Google logoAbout 18 months ago, we published a graph showing that Unicode on the web had just exceeded all other encodings of text on the web. The growth since then has been even more dramatic.

Web pages can use a variety of different character encodings, like ASCII, Latin-1, or Windows 1252 or Unicode. Most encodings can only represent a few languages, but Unicode can represent thousands: from Arabic to Chinese to Zulu. We have long used Unicode as the internal format for all the text we search: any other encoding is first converted to Unicode for processing.

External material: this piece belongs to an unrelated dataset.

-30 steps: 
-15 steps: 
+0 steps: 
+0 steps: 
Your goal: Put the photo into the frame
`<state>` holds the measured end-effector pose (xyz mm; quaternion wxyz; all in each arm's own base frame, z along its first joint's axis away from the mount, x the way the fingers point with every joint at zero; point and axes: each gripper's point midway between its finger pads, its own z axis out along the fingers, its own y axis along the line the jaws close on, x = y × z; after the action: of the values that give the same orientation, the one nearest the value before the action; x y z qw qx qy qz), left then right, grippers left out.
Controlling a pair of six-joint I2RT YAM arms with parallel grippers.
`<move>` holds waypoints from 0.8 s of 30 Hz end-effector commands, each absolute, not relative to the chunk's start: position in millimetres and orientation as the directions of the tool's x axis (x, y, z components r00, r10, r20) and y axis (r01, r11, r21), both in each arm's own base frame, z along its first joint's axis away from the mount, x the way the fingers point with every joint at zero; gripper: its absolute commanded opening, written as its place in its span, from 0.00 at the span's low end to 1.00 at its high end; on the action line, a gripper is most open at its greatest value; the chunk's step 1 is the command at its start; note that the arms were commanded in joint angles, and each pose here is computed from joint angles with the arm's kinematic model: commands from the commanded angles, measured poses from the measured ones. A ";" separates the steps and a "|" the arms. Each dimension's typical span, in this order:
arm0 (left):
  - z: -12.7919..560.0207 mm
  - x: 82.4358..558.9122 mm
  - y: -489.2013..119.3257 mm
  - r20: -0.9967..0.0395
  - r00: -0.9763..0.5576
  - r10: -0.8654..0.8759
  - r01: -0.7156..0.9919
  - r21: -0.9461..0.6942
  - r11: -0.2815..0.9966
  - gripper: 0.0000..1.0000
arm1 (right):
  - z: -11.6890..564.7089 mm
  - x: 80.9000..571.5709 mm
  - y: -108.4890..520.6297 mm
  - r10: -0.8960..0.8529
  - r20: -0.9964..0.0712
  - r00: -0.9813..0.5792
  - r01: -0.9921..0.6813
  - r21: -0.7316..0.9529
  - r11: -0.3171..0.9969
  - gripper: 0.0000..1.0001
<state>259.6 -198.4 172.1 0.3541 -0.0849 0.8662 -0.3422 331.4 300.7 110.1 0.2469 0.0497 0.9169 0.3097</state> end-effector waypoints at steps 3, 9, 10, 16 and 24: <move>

This graph is from Google internal data, based on our indexing of web pages, and thus may vary somewhat from what other search engines find. However, the trends are pretty clear, and the continued rise in use of Unicode makes it even easier to do the processing for the many languages that we cover.

Searching for "nancials"?

Unicode is growing both in usage and in character coverage. We recently upgraded to the latest version of Unicode, version 5.2 (via ICU and CLDR). This adds over 6,600 new characters: some of mostly academic interest, such as Egyptian Hieroglyphs, but many others for living languages.

We're constantly improving our handling of existing characters. For example, the characters "fi" can either be represented as two characters ("f" and "i"), or a special display form "fi". A Google search for [financials] or [office] used to not see these as equivalent — to the software they would just look like *nancials and of*ce. There are thousands of characters like this, and they occur in surprisingly many pages on the web, especially generated PDF documents.

But no longer — after extensive testing, we just recently turned on support for these and thousands of other characters; your searches will now also find these documents. Further steps in our mission to organize the world's information and make it universally accessible and useful.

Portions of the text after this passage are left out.